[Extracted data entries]
---+---
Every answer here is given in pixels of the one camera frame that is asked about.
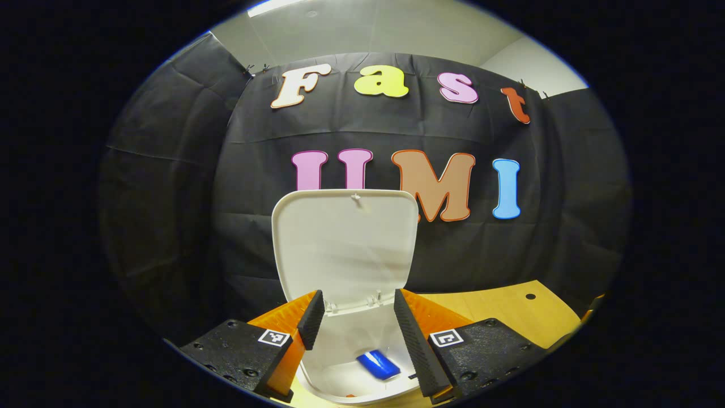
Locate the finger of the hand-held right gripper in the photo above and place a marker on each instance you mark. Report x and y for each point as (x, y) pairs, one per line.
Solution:
(592, 309)

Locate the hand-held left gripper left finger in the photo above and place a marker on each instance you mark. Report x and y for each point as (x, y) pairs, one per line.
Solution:
(312, 320)

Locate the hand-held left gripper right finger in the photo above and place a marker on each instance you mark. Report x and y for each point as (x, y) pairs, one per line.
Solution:
(416, 345)

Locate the blue pop can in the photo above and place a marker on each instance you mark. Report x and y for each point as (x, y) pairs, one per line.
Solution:
(378, 364)

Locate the white desktop garbage bin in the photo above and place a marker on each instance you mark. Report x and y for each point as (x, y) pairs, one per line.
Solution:
(345, 249)

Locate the wooden desktop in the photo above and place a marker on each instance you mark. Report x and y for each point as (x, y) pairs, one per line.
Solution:
(510, 317)

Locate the black backdrop cloth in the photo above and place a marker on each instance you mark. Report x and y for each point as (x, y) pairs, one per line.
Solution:
(170, 226)

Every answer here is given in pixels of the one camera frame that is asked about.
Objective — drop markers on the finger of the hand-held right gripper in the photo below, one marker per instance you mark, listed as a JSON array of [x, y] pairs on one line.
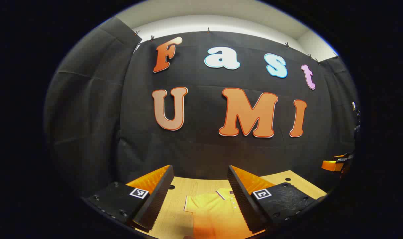
[[331, 165], [342, 156]]

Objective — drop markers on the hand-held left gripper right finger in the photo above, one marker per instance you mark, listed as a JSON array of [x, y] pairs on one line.
[[241, 199]]

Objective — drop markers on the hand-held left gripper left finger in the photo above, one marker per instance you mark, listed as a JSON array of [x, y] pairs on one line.
[[159, 196]]

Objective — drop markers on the orange T-shirt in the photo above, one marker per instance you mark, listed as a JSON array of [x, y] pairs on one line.
[[211, 212]]

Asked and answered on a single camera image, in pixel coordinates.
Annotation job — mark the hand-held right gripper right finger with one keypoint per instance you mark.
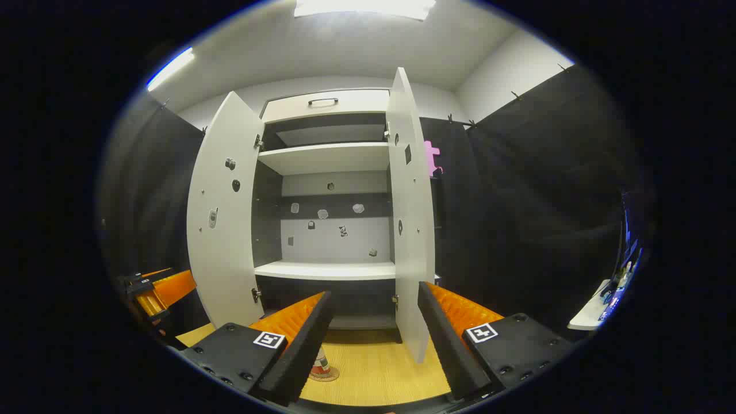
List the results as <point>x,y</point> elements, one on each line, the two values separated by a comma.
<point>445,345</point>

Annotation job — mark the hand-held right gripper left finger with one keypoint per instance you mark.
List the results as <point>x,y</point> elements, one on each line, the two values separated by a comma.
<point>305,351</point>

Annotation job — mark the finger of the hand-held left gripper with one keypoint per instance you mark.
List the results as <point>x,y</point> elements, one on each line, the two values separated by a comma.
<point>175,286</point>
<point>150,303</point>

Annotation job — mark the clear bottle red label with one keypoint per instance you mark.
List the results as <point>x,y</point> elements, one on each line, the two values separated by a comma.
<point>322,362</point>

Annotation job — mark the round wooden coaster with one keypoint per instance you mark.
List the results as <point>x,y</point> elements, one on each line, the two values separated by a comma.
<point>326,376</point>

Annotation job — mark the white cabinet door with hinges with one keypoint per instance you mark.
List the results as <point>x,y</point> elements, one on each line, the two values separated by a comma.
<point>224,241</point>

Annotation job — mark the white open cabinet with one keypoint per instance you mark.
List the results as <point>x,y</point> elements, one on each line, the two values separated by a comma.
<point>322,270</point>

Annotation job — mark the white side table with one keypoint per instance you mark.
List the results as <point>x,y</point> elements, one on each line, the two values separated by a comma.
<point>586,316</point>

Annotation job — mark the black backdrop cloth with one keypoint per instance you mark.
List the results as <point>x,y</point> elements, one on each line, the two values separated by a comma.
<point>517,201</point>

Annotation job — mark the narrow ceiling light strip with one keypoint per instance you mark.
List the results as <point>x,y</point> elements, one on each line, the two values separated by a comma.
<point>169,69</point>

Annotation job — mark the dark computer monitor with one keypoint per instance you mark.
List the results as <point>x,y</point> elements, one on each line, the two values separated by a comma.
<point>629,230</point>

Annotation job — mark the white cabinet drawer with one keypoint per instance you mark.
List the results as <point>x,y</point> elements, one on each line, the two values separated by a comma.
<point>356,103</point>

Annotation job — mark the wide ceiling light panel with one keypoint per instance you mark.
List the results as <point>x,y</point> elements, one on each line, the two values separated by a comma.
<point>368,7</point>

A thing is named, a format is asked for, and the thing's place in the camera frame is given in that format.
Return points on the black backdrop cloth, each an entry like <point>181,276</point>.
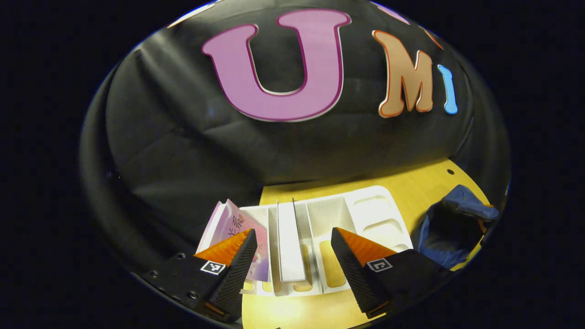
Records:
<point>183,137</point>

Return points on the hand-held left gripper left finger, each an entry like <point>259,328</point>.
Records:
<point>237,278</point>

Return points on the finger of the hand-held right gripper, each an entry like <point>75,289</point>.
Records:
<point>486,220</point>

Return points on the blue schoolbag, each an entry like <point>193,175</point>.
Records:
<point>448,233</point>

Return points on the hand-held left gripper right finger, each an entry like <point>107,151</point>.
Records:
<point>352,274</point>

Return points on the dark-cover book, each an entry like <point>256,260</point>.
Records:
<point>290,242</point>

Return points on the pink book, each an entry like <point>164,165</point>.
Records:
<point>228,224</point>

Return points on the white bookshelf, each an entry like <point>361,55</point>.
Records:
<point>370,214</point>

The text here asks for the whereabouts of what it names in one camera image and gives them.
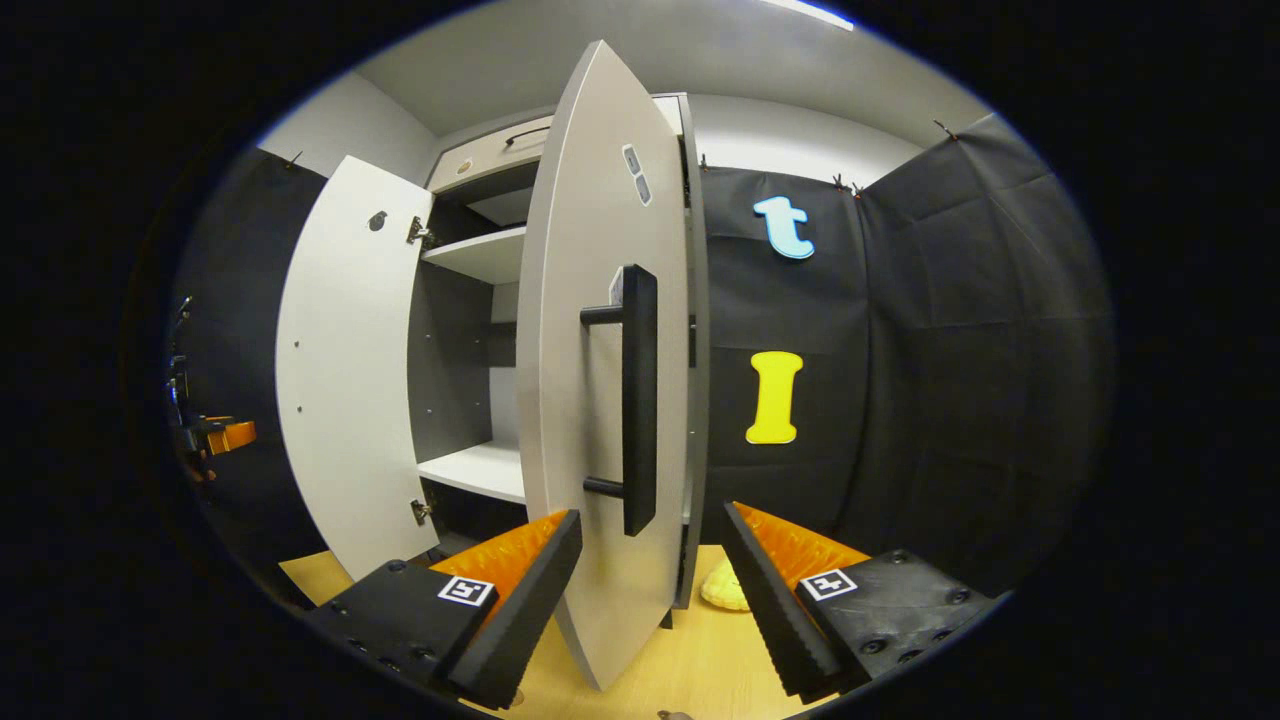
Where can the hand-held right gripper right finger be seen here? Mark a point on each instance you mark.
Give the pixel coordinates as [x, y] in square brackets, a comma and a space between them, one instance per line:
[775, 610]

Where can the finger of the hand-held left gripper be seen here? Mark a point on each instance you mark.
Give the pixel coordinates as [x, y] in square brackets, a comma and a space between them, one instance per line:
[232, 437]

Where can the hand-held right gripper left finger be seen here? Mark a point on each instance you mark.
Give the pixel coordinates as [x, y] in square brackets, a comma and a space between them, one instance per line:
[520, 620]

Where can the white cabinet door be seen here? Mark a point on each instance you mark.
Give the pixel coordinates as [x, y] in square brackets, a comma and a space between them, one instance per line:
[580, 300]
[350, 380]

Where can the metal door hinge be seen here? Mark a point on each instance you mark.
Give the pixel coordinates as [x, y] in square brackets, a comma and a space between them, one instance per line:
[422, 511]
[420, 232]

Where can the white and grey cabinet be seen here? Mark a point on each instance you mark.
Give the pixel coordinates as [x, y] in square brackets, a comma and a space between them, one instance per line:
[470, 255]

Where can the beige cabinet drawer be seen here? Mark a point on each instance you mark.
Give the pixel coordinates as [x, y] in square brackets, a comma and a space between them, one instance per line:
[480, 155]

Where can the pale yellow scalloped object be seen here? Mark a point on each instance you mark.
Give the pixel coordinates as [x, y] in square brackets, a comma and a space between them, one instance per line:
[722, 590]

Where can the black backdrop cloth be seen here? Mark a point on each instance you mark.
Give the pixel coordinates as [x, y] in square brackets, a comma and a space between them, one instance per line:
[240, 250]
[950, 350]

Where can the black cloth clip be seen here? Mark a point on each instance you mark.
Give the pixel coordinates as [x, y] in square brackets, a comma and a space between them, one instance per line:
[945, 130]
[847, 185]

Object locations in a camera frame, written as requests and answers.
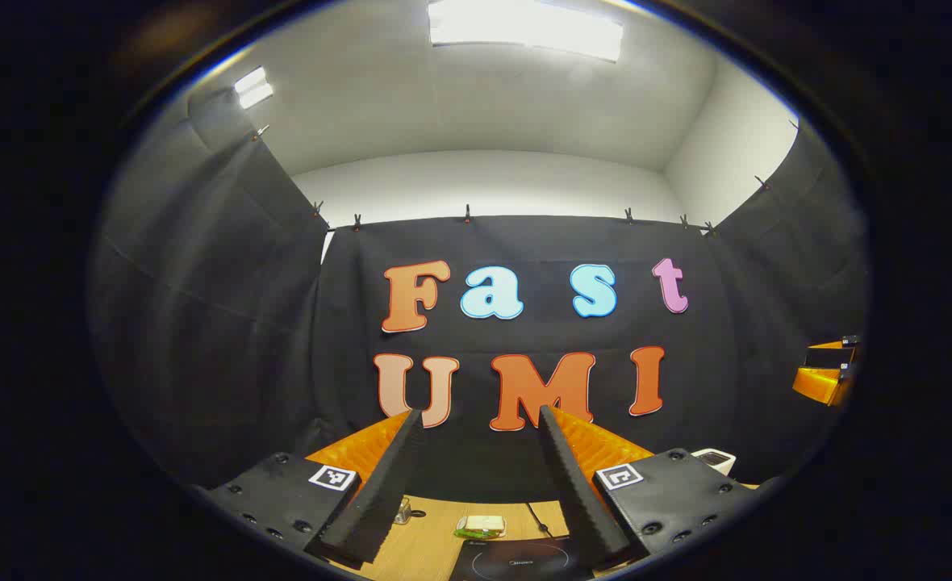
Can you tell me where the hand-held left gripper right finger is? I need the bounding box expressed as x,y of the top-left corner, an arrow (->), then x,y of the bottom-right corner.
538,405 -> 767,570

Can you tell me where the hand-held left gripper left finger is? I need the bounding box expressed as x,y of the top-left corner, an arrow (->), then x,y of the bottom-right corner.
202,409 -> 427,566

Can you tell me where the black induction cooktop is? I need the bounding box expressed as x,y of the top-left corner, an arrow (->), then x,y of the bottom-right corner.
449,535 -> 595,581

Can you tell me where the sandwich with lettuce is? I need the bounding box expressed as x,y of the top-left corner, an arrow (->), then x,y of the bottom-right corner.
455,515 -> 507,540

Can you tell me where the white toaster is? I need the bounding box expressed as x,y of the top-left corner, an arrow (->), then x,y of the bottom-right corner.
690,448 -> 737,477

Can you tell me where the row of cloth clips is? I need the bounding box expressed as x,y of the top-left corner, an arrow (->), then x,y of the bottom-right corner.
254,121 -> 800,239

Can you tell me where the small ceiling light panel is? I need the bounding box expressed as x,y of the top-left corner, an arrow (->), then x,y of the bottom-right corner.
234,66 -> 275,110

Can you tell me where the large ceiling light panel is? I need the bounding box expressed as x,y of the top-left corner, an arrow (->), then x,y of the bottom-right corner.
428,0 -> 624,63

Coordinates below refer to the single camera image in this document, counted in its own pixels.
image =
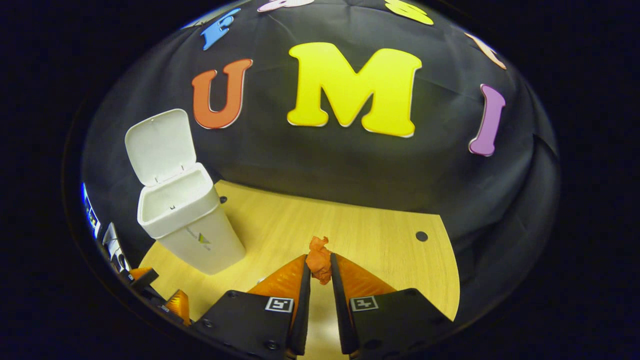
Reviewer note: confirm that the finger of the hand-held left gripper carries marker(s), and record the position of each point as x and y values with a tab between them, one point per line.
145	279
179	305

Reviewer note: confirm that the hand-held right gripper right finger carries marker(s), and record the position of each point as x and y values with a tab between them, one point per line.
342	315

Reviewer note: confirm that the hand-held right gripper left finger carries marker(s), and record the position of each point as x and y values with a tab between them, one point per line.
301	315

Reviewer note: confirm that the orange paper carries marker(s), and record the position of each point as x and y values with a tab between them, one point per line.
319	262

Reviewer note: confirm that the white desktop garbage bin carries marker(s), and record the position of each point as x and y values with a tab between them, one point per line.
200	235

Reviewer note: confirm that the wooden desktop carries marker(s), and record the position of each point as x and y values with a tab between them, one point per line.
325	220

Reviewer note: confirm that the white box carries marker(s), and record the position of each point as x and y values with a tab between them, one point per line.
114	245

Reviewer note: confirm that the blue lit screen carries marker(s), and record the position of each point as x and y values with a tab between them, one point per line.
91	215

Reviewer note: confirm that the black backdrop cloth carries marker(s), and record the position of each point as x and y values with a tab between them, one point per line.
350	165

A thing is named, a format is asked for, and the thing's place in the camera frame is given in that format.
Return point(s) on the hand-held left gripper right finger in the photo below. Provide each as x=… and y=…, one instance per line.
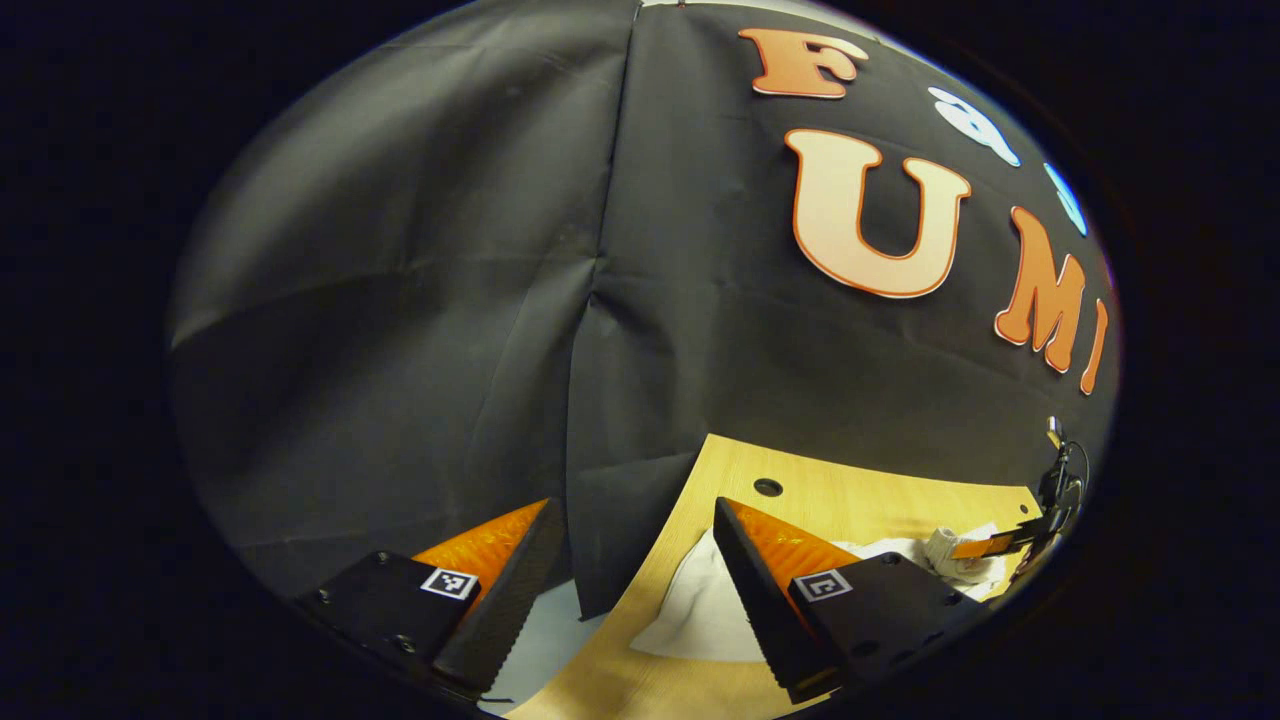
---+---
Problem description: Using the data above, print exactly the lines from the line that contains "Annotation job — mark the white open" through the line that contains "Annotation job — mark the black", with both included.

Task solution:
Annotation job — mark the white open cabinet with one keypoint per instance you mark.
List the results as <point>x,y</point> elements, one on each line, the two values separated by a comma.
<point>322,270</point>

Annotation job — mark the white side table with one keypoint per instance you mark.
List the results as <point>x,y</point> elements, one on each line, the two values separated by a comma.
<point>586,316</point>

Annotation job — mark the black backdrop cloth with one keypoint per instance you mark.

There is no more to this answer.